TRUMP LAWYERS, BEWARE!

[This post first appeared at BillMoyers.com on Sept. 28, 2017.]

NOTE: On October 3, 2017 at 10:00 EDT/9:00 CDT, my interview with Dan Rather on the Trump-Russia Timeline will air on “Dan Rather’s America” — Radio Andy, Sirius XM 102

Former White House counsel John Dean counted 21 lawyers involved in Watergate wrongdoing. Among the most prominent were President Richard M. Nixon, White House Domestic Affairs Adviser John Ehrlichman, Attorney General John Mitchell, Nixon’s personal attorney Herbert Kalmbach, White House special counsel Charles Colson, Egil “Bud” Krogh—who headed the “Plumbers” unit involved in the break-in—and Dean himself. History may not repeat itself, but sometimes it rhymes.

Obstructing justice requires more than a president’s single-handed efforts.
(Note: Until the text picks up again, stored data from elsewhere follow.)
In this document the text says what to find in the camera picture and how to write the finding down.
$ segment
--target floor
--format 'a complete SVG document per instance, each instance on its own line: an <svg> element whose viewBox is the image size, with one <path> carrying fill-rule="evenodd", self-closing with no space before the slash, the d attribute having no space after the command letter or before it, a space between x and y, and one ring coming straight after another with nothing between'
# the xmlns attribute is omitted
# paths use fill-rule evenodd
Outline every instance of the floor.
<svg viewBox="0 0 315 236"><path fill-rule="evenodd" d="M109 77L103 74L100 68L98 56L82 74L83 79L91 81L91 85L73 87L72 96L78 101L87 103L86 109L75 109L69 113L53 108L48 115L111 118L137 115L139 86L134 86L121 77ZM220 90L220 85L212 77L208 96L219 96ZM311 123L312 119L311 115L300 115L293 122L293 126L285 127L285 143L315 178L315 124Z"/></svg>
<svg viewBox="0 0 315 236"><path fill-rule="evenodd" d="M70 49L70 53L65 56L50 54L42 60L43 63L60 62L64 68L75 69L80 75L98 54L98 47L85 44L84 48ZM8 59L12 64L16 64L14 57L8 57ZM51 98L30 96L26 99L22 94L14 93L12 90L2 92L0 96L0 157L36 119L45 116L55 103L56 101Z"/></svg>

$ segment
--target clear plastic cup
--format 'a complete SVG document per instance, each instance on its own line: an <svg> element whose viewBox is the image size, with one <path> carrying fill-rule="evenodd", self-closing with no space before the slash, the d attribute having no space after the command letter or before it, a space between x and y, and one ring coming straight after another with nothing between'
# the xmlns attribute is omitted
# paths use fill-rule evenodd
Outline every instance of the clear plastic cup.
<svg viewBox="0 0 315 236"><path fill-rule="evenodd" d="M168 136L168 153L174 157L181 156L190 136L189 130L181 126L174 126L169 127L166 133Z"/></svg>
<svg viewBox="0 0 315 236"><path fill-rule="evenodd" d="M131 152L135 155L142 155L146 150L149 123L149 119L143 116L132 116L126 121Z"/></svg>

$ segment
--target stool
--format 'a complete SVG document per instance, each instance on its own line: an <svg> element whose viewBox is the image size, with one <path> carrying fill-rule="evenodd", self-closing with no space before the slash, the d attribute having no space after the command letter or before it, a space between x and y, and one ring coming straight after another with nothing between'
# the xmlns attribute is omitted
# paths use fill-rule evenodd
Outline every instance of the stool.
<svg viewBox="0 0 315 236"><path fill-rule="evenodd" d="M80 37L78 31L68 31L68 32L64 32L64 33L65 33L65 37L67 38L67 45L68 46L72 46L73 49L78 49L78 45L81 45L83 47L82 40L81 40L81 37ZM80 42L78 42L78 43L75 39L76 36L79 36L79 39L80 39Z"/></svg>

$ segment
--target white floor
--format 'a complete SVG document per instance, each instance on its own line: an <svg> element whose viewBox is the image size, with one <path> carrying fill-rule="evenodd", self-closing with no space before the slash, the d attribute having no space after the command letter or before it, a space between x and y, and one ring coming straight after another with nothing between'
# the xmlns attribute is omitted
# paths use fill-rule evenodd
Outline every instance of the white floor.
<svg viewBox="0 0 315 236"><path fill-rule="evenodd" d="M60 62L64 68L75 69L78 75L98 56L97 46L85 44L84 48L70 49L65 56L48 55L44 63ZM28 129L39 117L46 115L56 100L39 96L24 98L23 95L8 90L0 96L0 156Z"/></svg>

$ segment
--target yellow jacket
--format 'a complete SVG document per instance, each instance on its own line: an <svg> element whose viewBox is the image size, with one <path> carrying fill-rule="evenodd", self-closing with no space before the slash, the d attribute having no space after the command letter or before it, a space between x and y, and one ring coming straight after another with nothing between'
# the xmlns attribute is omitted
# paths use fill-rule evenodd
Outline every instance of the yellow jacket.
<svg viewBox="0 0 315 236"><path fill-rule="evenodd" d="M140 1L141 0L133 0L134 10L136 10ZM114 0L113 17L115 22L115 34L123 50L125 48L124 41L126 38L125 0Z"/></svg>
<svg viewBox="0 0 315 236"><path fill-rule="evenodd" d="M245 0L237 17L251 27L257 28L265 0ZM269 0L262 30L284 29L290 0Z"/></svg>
It’s a team sport. Whether intentional or unwitting, complicit attorneys bring a unique disgrace to their profession and do enormous damage to the country. Upon admission to the bar, all of Trump’s advisers with JDs swore an oath to defend the Constitution and uphold the rule of law. Beginning the week of Oct. 1, many of them could face tough questions about whether they witnessed or participated in criminal wrongdoing at the highest levels of government.

At the moment, special counsel Robert Mueller has Trump’s former campaign chairman Paul Manafort (JD, Georgetown, ’74) in the hottest seat. But Mueller has also informed the White House that he wants to interview at least three lawyers who are present or former staffers. Others inside and outside the White House could join that line.

If he is following a typical prosecutorial approach—working from the bottom up in questioning witnesses who may have information pertinent to the investigation—Mueller has already reached rarified air. One of his early picks now sits in the office that John Dean once occupied, White House counsel Don McGahn (JD, Widener, ‘94), who reportedly has “a couple documents” so sensitive that he keeps them locked in a safe and away from Trump’s personal attorney, Ty Cobb (JD, Georgetown, ’78). Thanks to Cobb’s recent public comments over lunch with another Trump attorney, John Dowd (JD, Emory, ’65), Mueller can now be quite specific in seeking that material.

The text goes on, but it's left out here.